The result depends on your answer:
If your answer is Yes, the preceding comparison operation returns a True value.
If this comparison operation is True, the video game plays again.
If your answer is No, the preceding comparison operation returns a False value.
If this comparison operation is False, the video game doesn’t play again.
Converting Data Types
Programming languages are often divided into two categories, depending on their variables:
A type-safe language forces you to declare your variables, and their data types, before you can use them.
A typeless language lets you store any type of data in a variable.
One moment a variable can hold a string, another moment it can hold an integer, and then another moment it might hold a decimal number.

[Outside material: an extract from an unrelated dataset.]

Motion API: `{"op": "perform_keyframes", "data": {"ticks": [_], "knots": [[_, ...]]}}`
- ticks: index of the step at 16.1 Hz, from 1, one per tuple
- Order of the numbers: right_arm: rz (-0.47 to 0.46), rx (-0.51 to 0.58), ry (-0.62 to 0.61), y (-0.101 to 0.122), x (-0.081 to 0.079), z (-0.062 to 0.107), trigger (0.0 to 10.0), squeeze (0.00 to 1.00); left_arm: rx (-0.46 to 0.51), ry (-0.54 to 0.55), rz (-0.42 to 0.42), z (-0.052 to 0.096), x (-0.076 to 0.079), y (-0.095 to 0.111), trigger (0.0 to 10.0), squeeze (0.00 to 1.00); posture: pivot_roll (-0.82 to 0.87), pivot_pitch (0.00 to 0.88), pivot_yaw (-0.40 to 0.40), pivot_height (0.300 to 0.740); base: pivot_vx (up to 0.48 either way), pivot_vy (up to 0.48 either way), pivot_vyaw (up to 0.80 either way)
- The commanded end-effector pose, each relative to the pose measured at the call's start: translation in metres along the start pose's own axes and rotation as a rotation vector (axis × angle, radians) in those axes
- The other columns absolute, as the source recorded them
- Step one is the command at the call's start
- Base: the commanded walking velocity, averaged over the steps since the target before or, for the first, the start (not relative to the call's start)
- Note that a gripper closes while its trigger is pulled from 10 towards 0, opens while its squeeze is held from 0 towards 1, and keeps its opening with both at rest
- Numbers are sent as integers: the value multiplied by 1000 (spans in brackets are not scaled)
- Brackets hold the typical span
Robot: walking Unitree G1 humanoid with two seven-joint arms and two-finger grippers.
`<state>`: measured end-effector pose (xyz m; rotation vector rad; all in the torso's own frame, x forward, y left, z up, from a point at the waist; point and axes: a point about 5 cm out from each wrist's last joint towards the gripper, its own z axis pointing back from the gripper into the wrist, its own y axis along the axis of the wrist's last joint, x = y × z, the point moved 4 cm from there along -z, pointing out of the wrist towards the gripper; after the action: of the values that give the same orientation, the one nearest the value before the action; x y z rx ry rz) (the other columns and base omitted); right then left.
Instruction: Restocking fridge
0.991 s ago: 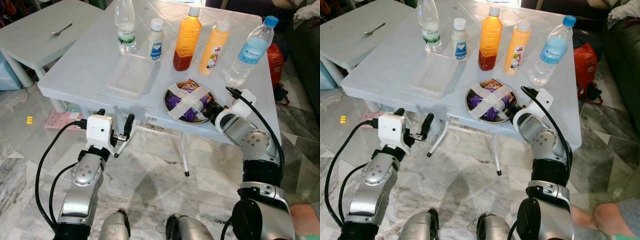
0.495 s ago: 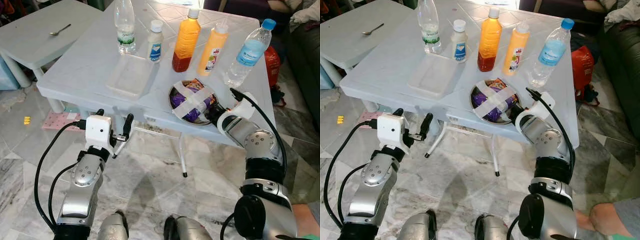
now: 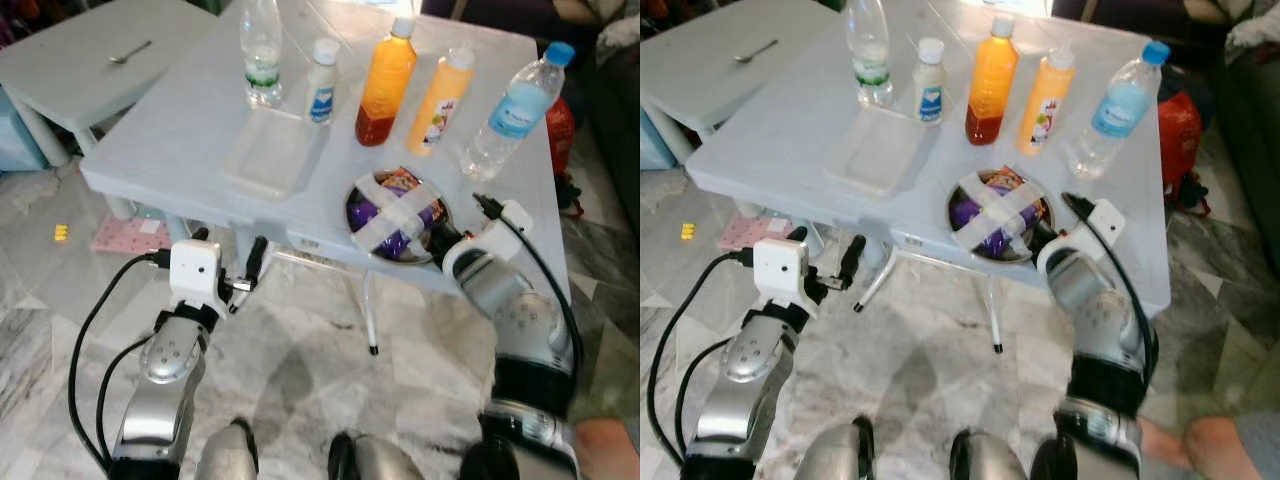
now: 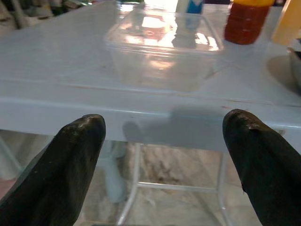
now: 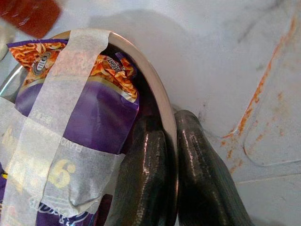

Both type-safe and typeless languages have their pros and cons, but one problem with type-safe languages is that they prevent you from mixing data types. For example, suppose you need to store someone’s age in a variable. You might declare your Age variable as a Byte data type, like this in Visual Basic:
Dim Age as Byte
As a Byte data type, the Age variable can hold only numbers from 0–255, which is exactly what you want. However, what if you declare an AverageAge variable as a Single (decimal) data, and a People variable as an Integer data type, such as
Dim People as Integer
Dim AverageAge as Single
At this point, you have three different data types: Byte, Integer, and Single. Now what would happen if you try mixing these data types in a command, such as
AverageAge = Age / People
The AverageAge variable is a Single data type, the Age variable is a Byte data type, and the People data type is an Integer data type. Type-safe languages, such as C or Pascal, scream and refuse to compile and run this program simply because you’re mixing data types together.
So to get around this problem, you must use special data conversion functions that are built-in to the programming language. Data conversion functions simply convert one data type into another so that all variables use the same data type.
In the preceding example, the AverageAge variable is a Single data type, so you must convert every variable to a Single data type before you can store its contents into the AverageAge variable, such as
Dim People as Integer
Dim AverageAge as Single
Dim Age as Byte
AverageAge = CSng(Age) / CSng(People)
The CSng function converts the Age variable from a Byte to a Single data type. Then the second CSng function converts the People variable from an Integer to a Single data type. Only after all values have been converted to a Single data type can you store the value into the AverageAge variable, which can hold only a Single data type.
No matter what type of data you have, every programming language allows multiple ways to manipulate that data. The way you combine operators and functions determines what your program actually does.